Here a entire universe of pottering about is opened. What’s the difference between a JD8000 SAW and a JP8 SAW? Why would you choose one over the other? That’s very interesting if like myself you thought A = A.


Three square waves. Half the people not reading this say ‘yeah of course’, the others say ‘since when are any of these square waves?’ I say, how do I make waveforms like this? I’ve used FM and additive and subtractive and yada yada and I don’t quite know a control method which will create sound shapes like this. I’m looking at the output of various Things on a VST oscilloscope and it’s being instructive. Found a waveform designer. What could come from all of this?

5 thoughts on “Pottering, descriptions thereof.
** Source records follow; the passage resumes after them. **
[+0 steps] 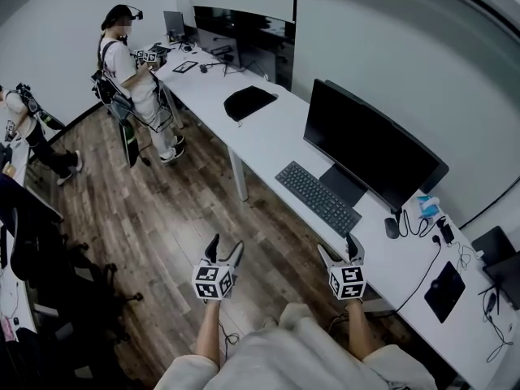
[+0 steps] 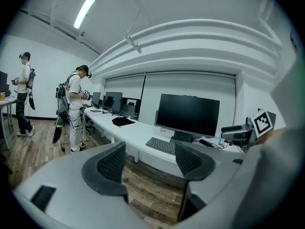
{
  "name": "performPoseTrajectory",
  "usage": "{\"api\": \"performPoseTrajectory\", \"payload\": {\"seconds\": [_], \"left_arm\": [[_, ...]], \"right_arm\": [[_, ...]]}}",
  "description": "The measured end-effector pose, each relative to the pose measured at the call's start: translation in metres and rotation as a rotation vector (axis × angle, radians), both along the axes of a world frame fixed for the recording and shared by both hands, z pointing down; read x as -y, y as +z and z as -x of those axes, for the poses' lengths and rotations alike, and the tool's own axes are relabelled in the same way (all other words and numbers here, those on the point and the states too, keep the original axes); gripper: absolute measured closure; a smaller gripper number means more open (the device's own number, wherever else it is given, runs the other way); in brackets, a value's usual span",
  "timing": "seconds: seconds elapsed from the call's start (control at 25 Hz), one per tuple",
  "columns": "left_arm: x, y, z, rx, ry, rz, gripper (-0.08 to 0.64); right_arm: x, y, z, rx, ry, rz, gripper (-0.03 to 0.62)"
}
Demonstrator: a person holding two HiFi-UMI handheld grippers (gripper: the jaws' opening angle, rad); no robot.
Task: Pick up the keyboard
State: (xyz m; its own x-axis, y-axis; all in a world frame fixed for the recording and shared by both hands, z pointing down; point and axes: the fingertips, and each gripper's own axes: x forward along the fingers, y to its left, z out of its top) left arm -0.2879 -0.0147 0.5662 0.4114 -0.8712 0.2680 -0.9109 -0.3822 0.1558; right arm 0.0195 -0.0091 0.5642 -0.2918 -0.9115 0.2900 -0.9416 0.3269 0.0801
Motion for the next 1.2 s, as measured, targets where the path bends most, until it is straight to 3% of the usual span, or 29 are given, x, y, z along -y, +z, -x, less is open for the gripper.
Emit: {"api": "performPoseTrajectory", "payload": {"seconds": [0.52,1.2], "left_arm": [[0.043,0.013,0.001,0.008,0.001,0.021,0.255],[0.203,0.017,-0.024,0.007,-0.024,0.041,0.255]], "right_arm": [[0.042,0.015,0.002,0.003,-0.008,0.017,0.204],[0.203,0.026,-0.024,0.014,-0.019,0.047,0.209]]}}
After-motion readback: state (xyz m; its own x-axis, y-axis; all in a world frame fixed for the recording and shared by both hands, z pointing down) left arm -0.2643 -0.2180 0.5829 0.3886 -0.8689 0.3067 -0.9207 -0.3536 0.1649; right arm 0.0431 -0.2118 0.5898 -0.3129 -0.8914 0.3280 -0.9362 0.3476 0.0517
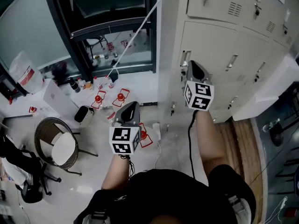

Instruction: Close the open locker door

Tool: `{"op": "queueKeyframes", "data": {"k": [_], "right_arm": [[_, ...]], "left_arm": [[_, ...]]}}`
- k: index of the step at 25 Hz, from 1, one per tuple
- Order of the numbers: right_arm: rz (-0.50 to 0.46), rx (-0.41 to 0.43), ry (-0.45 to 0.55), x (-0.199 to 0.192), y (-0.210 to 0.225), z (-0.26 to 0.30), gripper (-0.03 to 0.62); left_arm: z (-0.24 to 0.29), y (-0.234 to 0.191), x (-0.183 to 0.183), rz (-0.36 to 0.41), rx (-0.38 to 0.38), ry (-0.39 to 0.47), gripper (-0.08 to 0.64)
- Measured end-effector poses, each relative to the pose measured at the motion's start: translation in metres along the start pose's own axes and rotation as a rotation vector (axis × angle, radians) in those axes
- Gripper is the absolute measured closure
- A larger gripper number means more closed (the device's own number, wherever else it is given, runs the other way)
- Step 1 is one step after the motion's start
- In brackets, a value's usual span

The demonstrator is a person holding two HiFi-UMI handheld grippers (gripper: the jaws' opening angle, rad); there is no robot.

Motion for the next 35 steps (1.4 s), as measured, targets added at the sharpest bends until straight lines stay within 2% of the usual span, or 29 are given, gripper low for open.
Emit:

  1. I enjoy reading your blog; A potpourri of (sound)technological, artistic and critical remarks. Personally I love reading about synthesizers (although I’m mostly a VST guy and born in ’87. If thats nostalgia it’s a projected one)

    What I like most is that you are a artist/musician working for more then 30 years on personal projects, you struggle, you thrive, but you have never gave up pursuing visions in your head. You have found no holy grail. Anyone that would tell they did is lying. The somewhat frustrated but honest Tom Ellard is what I like reading about most.

    And if this all sounds like some projection I put on you that’s not there, it probably is, because I am scared that I will succumb and never be able to hold on to my own personal artistic identity.

    • Personal artistic identity – that’s the key right there. Somehow you have to not care what anyone else thinks. Hard to do. Maybe William Blake could do it. Salinger apparently. Most of the rest of us poor schmucks are on Twitter trying to raise a feeble pulse.

  2. The Korg DW-8000 was nice in that you could “draw” waveforms that would end looking nothing like what you tried to put in. Also its piano keys felt nice.